Akron protesters have climbed a large ash tree in an effort to block a planned development in Highland Square.
Residents say they are upset that the tree is scheduled to be cut down to make way for a 25,000-square-foot retail and apartment building on the north side of West Market Street at the former site of the Von and Crescent apartment buildings.
“Our main mission is to save this tree,” said Maureen Farris, 26, a grade-school teacher. “It is part of the fabric of our community.”
Ray Nemer, whose family owns the property, said the developers are not “out to get anybody.”
“If I could save every tree in the world, I would,” he said.
Nemer said the tree needs to come down along with a house to create an alley and parking for the new development between North Highland and Casterton avenues.
He said the owners have followed proper city procedures and he encouraged the protesters to do the same thing.
“Call your councilman,” he said.
The Nemers plan to move Ray’s Pub, which Ray Nemer owns, Mr. Zub’s deli and the Matinee bar, which other family members own, from across the street on West Market to the new building. The building would also include five apartments.

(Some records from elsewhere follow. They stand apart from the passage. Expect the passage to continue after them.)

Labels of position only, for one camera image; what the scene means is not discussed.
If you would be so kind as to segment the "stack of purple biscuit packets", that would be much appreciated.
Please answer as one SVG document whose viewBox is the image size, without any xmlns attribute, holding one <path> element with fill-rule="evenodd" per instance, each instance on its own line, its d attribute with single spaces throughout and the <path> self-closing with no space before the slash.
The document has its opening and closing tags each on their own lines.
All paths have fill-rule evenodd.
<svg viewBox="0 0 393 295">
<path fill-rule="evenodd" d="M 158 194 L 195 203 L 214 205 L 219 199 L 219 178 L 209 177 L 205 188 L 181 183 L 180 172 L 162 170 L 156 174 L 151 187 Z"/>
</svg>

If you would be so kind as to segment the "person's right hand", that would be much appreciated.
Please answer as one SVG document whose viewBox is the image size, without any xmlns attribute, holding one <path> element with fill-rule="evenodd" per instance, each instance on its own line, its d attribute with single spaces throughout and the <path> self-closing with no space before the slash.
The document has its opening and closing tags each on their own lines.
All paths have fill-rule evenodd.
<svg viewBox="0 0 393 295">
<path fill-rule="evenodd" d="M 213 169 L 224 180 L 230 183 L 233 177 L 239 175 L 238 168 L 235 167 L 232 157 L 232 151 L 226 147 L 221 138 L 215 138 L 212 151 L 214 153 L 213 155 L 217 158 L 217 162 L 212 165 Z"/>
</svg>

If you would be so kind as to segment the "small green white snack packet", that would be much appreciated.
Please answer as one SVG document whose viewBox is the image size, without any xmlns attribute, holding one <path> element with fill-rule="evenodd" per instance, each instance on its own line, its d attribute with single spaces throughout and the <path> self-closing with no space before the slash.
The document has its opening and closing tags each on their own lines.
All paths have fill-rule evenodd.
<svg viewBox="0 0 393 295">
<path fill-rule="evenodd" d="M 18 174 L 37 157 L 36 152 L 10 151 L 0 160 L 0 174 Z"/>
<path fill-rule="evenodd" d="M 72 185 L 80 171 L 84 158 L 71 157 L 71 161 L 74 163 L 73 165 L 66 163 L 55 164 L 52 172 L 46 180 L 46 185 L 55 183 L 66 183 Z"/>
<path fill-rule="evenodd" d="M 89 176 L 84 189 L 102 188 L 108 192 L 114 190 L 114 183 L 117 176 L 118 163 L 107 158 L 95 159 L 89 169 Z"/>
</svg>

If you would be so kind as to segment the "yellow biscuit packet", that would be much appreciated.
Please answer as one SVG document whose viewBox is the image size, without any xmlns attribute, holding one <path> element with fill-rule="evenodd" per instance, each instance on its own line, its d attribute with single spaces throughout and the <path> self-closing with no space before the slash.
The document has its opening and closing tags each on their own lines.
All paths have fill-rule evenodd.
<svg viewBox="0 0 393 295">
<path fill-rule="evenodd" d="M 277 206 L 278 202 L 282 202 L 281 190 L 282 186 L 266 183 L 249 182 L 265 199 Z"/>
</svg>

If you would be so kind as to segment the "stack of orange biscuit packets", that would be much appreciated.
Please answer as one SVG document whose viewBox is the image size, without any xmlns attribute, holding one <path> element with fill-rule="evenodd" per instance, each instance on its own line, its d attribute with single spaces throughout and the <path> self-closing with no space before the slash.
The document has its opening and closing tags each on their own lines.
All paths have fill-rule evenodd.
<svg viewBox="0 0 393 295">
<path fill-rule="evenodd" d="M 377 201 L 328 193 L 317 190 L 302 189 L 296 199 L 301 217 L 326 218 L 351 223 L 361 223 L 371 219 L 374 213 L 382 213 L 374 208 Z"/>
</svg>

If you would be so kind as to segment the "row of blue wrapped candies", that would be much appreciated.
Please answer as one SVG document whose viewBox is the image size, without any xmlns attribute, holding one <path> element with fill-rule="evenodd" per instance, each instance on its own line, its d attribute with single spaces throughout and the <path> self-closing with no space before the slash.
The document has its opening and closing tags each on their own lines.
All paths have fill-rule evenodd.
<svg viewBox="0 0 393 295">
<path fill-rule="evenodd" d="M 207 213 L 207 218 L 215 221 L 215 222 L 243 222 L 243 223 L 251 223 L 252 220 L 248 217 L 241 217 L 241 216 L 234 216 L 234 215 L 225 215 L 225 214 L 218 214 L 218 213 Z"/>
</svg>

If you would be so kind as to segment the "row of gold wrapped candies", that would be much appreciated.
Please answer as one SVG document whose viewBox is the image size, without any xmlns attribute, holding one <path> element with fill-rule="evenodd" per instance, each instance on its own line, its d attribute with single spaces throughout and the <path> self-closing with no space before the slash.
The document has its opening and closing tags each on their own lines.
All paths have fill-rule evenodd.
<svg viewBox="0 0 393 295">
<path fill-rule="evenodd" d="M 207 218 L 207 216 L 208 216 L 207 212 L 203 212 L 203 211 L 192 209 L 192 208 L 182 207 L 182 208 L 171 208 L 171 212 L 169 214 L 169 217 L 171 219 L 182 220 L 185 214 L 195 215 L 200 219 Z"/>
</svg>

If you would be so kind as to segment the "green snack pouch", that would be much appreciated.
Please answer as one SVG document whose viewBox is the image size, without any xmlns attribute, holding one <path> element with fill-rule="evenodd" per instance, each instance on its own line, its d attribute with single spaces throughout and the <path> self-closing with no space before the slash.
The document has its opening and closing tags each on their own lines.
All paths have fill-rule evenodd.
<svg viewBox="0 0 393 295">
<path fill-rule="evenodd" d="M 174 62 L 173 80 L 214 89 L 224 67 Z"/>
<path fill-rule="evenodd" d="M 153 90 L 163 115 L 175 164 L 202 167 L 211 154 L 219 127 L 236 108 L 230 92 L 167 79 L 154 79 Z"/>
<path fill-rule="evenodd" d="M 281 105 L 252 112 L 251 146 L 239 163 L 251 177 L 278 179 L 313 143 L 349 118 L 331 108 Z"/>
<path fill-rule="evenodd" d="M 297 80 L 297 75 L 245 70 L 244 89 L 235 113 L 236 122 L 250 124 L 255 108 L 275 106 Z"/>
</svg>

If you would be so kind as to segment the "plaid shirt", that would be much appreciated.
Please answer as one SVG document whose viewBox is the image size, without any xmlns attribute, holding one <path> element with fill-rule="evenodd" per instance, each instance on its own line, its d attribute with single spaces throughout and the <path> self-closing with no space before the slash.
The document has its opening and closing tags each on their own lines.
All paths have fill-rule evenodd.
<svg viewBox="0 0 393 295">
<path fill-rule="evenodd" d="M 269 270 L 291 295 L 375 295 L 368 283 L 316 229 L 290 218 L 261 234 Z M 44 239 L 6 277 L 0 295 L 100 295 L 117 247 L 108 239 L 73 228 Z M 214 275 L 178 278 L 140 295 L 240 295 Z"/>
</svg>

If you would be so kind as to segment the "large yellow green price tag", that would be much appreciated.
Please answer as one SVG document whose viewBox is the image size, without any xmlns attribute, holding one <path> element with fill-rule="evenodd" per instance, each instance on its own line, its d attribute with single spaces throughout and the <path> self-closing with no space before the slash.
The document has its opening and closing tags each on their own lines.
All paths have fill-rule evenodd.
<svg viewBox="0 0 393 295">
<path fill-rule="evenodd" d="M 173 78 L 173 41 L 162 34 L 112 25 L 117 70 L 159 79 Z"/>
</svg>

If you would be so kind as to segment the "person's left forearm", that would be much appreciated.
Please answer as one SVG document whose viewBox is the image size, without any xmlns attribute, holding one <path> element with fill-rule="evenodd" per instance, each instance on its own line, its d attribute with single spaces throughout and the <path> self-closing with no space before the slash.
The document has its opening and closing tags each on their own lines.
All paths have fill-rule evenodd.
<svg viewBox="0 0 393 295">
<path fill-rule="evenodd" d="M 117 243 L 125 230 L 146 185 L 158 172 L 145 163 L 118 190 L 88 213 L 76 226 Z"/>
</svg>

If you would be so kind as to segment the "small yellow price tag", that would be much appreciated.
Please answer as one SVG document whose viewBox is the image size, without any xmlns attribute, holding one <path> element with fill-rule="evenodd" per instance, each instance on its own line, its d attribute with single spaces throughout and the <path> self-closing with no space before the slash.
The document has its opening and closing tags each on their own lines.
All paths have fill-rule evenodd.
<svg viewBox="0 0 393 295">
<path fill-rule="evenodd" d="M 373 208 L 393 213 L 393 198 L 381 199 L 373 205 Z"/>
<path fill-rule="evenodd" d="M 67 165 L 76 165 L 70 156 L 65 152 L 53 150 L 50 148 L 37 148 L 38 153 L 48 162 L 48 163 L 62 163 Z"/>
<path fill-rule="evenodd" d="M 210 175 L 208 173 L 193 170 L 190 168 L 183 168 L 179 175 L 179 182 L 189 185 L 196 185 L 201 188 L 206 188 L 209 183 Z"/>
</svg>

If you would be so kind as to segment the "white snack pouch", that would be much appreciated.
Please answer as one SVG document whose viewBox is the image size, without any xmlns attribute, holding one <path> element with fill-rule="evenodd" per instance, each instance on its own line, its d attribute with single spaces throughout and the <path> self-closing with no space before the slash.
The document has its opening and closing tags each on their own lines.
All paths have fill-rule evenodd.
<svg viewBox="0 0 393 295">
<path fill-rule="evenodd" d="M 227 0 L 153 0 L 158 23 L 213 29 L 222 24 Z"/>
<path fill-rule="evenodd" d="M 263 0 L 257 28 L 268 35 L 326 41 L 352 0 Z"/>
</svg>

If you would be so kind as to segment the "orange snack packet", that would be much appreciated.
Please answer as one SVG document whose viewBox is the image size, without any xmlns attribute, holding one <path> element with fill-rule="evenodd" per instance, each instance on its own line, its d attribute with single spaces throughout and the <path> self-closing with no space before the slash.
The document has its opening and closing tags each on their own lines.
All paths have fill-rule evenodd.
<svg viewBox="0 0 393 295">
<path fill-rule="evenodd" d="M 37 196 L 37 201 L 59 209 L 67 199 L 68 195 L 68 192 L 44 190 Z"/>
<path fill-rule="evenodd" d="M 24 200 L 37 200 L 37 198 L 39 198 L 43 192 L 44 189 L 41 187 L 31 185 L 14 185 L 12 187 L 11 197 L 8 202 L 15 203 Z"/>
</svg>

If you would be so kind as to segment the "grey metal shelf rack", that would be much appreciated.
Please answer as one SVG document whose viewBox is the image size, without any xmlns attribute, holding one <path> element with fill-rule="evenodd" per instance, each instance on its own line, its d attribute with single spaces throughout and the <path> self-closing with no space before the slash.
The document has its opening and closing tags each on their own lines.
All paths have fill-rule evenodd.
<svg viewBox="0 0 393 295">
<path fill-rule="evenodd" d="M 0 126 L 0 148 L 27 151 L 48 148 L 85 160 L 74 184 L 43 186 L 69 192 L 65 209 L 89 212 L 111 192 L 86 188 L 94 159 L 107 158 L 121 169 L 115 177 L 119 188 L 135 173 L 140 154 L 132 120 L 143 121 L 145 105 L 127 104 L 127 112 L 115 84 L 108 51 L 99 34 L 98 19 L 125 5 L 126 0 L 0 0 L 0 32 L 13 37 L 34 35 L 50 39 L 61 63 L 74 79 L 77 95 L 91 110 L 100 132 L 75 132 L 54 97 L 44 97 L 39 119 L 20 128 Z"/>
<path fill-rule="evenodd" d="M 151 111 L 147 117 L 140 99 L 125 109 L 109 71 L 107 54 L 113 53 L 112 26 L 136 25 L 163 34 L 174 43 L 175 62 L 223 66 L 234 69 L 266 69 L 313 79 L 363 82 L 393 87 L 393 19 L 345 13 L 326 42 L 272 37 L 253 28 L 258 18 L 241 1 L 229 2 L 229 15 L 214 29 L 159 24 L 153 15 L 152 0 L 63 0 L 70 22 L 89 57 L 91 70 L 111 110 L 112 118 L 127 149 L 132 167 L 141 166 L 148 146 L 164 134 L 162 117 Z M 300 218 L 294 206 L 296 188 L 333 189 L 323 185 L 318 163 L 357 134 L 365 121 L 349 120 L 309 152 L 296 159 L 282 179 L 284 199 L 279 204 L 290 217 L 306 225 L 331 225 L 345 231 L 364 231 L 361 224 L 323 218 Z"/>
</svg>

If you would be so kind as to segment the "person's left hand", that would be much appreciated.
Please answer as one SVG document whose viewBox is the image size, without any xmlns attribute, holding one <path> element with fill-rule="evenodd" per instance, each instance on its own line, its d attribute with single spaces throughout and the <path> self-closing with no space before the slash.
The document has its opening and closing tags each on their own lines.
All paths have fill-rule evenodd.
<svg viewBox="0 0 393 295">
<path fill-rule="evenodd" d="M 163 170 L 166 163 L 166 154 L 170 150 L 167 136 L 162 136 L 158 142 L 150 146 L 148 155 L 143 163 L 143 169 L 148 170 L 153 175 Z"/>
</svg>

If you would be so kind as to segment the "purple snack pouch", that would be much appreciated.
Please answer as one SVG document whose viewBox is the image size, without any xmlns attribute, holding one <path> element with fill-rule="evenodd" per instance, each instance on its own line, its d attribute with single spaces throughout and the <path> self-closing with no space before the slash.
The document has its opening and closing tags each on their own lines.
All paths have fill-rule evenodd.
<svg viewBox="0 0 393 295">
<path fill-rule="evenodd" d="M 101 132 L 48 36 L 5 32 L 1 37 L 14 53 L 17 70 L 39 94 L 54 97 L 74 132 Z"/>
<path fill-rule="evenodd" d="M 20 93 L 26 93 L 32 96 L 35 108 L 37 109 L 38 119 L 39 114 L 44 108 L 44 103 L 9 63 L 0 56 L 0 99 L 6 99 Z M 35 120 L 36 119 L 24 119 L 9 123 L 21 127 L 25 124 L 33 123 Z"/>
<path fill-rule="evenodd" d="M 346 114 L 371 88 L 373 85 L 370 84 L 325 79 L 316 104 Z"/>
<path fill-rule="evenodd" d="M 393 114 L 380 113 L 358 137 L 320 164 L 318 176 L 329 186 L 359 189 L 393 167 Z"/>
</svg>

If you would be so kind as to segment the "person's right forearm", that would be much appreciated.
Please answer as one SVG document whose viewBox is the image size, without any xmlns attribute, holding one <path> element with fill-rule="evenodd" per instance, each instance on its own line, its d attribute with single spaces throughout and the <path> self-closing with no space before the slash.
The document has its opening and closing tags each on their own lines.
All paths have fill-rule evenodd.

On Tuesday evening, a woman sat on a tree branch about 15 feet off the ground and a man sat on a wooden slat higher up.
Protesters first rallied around the tree Friday when they saw that someone had painted an “X” on it after several other trees had been cut down.
“We believe the more you demolish a community, the less like home it becomes,” Farris said.
David DiDomenico, 32, a community organizer, is also part of the protest. He said the group objects to the new building and has no intention of stopping the tree protest.
“We will say stay until they start cutting the tree down with us in it or they put us all in handcuffs,” he said.
Ray Nemer said he is happy the group cares for the Highland Square community. “We are trying to see it grow and expand,” he said.
Nemer pointed out that efforts are being made to save two old trees at the front of the property along West Market Street.
“We’ve got to put the building somewhere and the parking somewhere,” he said.